MATERIAL FOR THE TASK:
»»

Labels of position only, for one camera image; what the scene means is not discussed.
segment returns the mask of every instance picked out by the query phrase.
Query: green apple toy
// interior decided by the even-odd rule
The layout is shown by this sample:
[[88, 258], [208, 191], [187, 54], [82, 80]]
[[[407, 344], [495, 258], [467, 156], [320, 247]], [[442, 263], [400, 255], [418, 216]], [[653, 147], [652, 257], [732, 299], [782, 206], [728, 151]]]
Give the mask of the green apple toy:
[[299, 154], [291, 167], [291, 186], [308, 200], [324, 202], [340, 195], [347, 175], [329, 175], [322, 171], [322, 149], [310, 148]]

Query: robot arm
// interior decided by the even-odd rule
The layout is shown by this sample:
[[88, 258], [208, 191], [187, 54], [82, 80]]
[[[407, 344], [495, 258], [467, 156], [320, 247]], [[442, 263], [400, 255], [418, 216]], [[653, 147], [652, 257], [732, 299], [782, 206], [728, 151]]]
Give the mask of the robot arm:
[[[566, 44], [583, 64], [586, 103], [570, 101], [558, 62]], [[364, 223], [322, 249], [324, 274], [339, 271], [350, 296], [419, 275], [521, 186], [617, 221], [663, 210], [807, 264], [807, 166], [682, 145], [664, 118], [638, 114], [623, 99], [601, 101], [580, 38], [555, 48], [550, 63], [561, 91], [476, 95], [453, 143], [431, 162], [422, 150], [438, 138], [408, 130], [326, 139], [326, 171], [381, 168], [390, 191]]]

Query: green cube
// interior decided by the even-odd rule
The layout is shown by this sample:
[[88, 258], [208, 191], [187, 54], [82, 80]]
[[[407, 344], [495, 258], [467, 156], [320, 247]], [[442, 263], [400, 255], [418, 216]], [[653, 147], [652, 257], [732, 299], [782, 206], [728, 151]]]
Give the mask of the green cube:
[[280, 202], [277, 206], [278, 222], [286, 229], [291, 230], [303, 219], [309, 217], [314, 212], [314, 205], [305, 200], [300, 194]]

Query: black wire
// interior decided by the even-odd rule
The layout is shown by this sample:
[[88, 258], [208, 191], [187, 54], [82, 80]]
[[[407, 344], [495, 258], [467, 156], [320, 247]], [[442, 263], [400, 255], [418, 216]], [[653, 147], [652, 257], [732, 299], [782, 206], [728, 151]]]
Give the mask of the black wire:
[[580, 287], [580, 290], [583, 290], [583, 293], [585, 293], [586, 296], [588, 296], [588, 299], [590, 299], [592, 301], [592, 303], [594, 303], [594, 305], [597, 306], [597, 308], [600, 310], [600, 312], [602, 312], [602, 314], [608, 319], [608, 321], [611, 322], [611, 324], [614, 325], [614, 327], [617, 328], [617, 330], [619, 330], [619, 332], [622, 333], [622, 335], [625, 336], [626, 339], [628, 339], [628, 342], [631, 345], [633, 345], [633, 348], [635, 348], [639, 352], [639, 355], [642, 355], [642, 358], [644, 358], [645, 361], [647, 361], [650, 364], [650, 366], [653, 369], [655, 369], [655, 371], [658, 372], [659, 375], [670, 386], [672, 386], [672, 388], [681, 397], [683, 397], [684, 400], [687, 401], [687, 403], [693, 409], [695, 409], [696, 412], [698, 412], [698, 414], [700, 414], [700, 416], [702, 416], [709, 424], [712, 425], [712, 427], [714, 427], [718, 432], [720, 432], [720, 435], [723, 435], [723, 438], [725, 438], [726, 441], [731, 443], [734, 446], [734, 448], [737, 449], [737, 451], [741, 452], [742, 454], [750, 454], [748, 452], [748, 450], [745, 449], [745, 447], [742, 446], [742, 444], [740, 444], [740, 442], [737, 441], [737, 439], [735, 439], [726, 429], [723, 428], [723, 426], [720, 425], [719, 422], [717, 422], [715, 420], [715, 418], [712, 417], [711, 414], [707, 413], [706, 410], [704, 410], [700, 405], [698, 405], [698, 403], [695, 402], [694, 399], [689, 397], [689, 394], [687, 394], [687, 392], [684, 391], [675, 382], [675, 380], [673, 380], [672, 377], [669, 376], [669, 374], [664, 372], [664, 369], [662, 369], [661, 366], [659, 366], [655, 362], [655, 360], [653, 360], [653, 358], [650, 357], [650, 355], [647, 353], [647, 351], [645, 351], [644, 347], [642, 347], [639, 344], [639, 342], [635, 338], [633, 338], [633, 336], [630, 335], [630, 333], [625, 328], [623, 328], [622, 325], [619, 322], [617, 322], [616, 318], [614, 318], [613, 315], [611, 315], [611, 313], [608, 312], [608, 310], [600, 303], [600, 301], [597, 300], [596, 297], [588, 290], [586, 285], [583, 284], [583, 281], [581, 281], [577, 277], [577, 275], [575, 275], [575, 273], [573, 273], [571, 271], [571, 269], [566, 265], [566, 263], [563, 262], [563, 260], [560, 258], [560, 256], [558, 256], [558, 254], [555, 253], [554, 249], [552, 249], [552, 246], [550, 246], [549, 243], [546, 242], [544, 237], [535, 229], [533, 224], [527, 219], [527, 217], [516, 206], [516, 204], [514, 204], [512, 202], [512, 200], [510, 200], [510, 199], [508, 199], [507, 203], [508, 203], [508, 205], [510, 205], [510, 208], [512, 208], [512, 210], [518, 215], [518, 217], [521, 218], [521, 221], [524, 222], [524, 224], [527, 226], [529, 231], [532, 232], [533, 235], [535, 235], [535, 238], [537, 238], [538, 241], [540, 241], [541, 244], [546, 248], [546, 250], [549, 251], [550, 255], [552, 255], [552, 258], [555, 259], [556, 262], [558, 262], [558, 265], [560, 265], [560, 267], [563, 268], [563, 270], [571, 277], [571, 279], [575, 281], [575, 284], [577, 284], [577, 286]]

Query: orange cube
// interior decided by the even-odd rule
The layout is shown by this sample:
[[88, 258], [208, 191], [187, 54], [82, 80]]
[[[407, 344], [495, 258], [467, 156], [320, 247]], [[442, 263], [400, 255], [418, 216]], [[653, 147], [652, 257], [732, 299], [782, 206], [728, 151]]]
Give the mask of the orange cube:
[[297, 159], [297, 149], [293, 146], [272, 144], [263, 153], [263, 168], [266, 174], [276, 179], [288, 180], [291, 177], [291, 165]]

««

EXERCISE:
Word for word, restate every record in the listing.

WRITTEN RESPONSE:
Labels of position only, for one camera image; what the scene means is not discussed.
segment returns the mask of every instance picked out by the query phrase.
Query: green apple toy
// interior decided by the even-odd rule
The layout is shown by this sample:
[[88, 258], [208, 191], [187, 54], [82, 80]]
[[[407, 344], [495, 258], [467, 156], [320, 247]], [[442, 263], [400, 255], [418, 216]], [[653, 147], [652, 257], [732, 299], [782, 206], [728, 151]]]
Give the mask of the green apple toy:
[[299, 154], [291, 167], [291, 186], [308, 200], [324, 202], [340, 195], [347, 175], [329, 175], [322, 171], [322, 149], [310, 148]]

Query: robot arm
// interior decided by the even-odd rule
The layout is shown by this sample:
[[88, 258], [208, 191], [187, 54], [82, 80]]
[[[407, 344], [495, 258], [467, 156], [320, 247]], [[442, 263], [400, 255], [418, 216]], [[653, 147], [652, 257], [732, 299], [782, 206], [728, 151]]]
Give the mask of the robot arm:
[[[566, 44], [583, 64], [586, 103], [570, 101], [558, 62]], [[364, 223], [322, 249], [324, 274], [339, 271], [350, 296], [419, 275], [521, 186], [617, 221], [663, 210], [807, 264], [807, 166], [682, 145], [664, 118], [638, 114], [623, 99], [601, 101], [580, 38], [555, 48], [550, 63], [561, 91], [476, 95], [453, 143], [431, 162], [422, 150], [438, 138], [408, 130], [326, 139], [326, 171], [381, 168], [390, 191]]]

Query: green cube
// interior decided by the even-odd rule
The layout is shown by this sample:
[[88, 258], [208, 191], [187, 54], [82, 80]]
[[[407, 344], [495, 258], [467, 156], [320, 247]], [[442, 263], [400, 255], [418, 216]], [[653, 147], [652, 257], [732, 299], [782, 206], [728, 151]]]
Give the mask of the green cube:
[[280, 202], [277, 206], [278, 222], [286, 229], [291, 230], [303, 219], [309, 217], [314, 212], [314, 205], [305, 200], [300, 194]]

Query: black wire
// interior decided by the even-odd rule
The layout is shown by this sample:
[[88, 258], [208, 191], [187, 54], [82, 80]]
[[[407, 344], [495, 258], [467, 156], [320, 247]], [[442, 263], [400, 255], [418, 216]], [[653, 147], [652, 257], [732, 299], [782, 206], [728, 151]]]
Give the mask of the black wire:
[[580, 287], [580, 290], [583, 290], [583, 293], [585, 293], [586, 296], [588, 296], [588, 299], [590, 299], [592, 301], [592, 303], [594, 303], [594, 305], [597, 306], [597, 308], [600, 310], [600, 312], [602, 312], [602, 314], [608, 319], [608, 321], [611, 322], [611, 324], [614, 325], [614, 327], [617, 328], [617, 330], [619, 330], [619, 332], [622, 333], [622, 335], [625, 336], [626, 339], [628, 339], [628, 342], [631, 345], [633, 345], [633, 348], [635, 348], [639, 352], [639, 355], [642, 355], [642, 358], [644, 358], [645, 361], [647, 361], [650, 364], [650, 366], [653, 369], [655, 369], [655, 371], [658, 372], [659, 375], [670, 386], [672, 386], [672, 388], [681, 397], [683, 397], [684, 400], [687, 401], [687, 403], [693, 409], [695, 409], [696, 412], [698, 412], [698, 414], [700, 414], [700, 416], [702, 416], [709, 424], [712, 425], [712, 427], [714, 427], [718, 432], [720, 432], [720, 435], [723, 435], [723, 438], [725, 438], [726, 441], [731, 443], [734, 446], [734, 448], [737, 449], [737, 451], [741, 452], [742, 454], [750, 454], [748, 452], [748, 450], [745, 449], [745, 447], [742, 446], [742, 444], [740, 444], [740, 442], [737, 441], [737, 439], [735, 439], [726, 429], [723, 428], [723, 426], [720, 425], [719, 422], [717, 422], [715, 420], [715, 418], [712, 417], [711, 414], [707, 413], [706, 410], [704, 410], [700, 405], [698, 405], [698, 403], [695, 402], [694, 399], [689, 397], [689, 394], [687, 394], [687, 392], [684, 391], [675, 382], [675, 380], [673, 380], [672, 377], [669, 376], [669, 374], [664, 372], [664, 369], [662, 369], [661, 366], [659, 366], [655, 362], [655, 360], [653, 360], [653, 358], [650, 357], [650, 355], [647, 353], [647, 351], [645, 351], [644, 347], [642, 347], [639, 344], [639, 342], [635, 338], [633, 338], [633, 336], [630, 335], [630, 333], [625, 328], [623, 328], [622, 325], [619, 322], [617, 322], [616, 318], [614, 318], [613, 315], [611, 315], [611, 313], [608, 312], [608, 310], [600, 303], [600, 301], [597, 300], [596, 297], [588, 290], [586, 285], [583, 284], [583, 281], [581, 281], [577, 277], [577, 275], [575, 275], [575, 273], [573, 273], [571, 271], [571, 269], [566, 265], [566, 263], [563, 262], [563, 260], [560, 258], [560, 256], [558, 256], [558, 254], [555, 253], [554, 249], [552, 249], [552, 246], [550, 246], [549, 243], [546, 242], [544, 237], [535, 229], [533, 224], [527, 219], [527, 217], [516, 206], [516, 204], [514, 204], [512, 202], [512, 200], [510, 200], [510, 199], [508, 199], [507, 203], [508, 203], [508, 205], [510, 205], [510, 208], [512, 208], [512, 210], [518, 215], [518, 217], [521, 218], [521, 221], [524, 222], [524, 224], [527, 226], [529, 231], [532, 232], [533, 235], [535, 235], [535, 238], [537, 238], [538, 241], [540, 241], [541, 244], [546, 248], [546, 250], [549, 251], [550, 255], [552, 255], [552, 258], [555, 259], [556, 262], [558, 262], [558, 265], [560, 265], [560, 267], [563, 268], [563, 270], [571, 277], [571, 279], [575, 281], [575, 284], [577, 284], [577, 286]]

Query: orange cube
// interior decided by the even-odd rule
The layout is shown by this sample:
[[88, 258], [208, 191], [187, 54], [82, 80]]
[[[407, 344], [495, 258], [467, 156], [320, 247]], [[442, 263], [400, 255], [418, 216]], [[653, 147], [652, 257], [732, 299], [782, 206], [728, 151]]]
Give the mask of the orange cube:
[[297, 159], [297, 149], [293, 146], [272, 144], [263, 153], [263, 168], [266, 174], [276, 179], [288, 180], [291, 177], [291, 165]]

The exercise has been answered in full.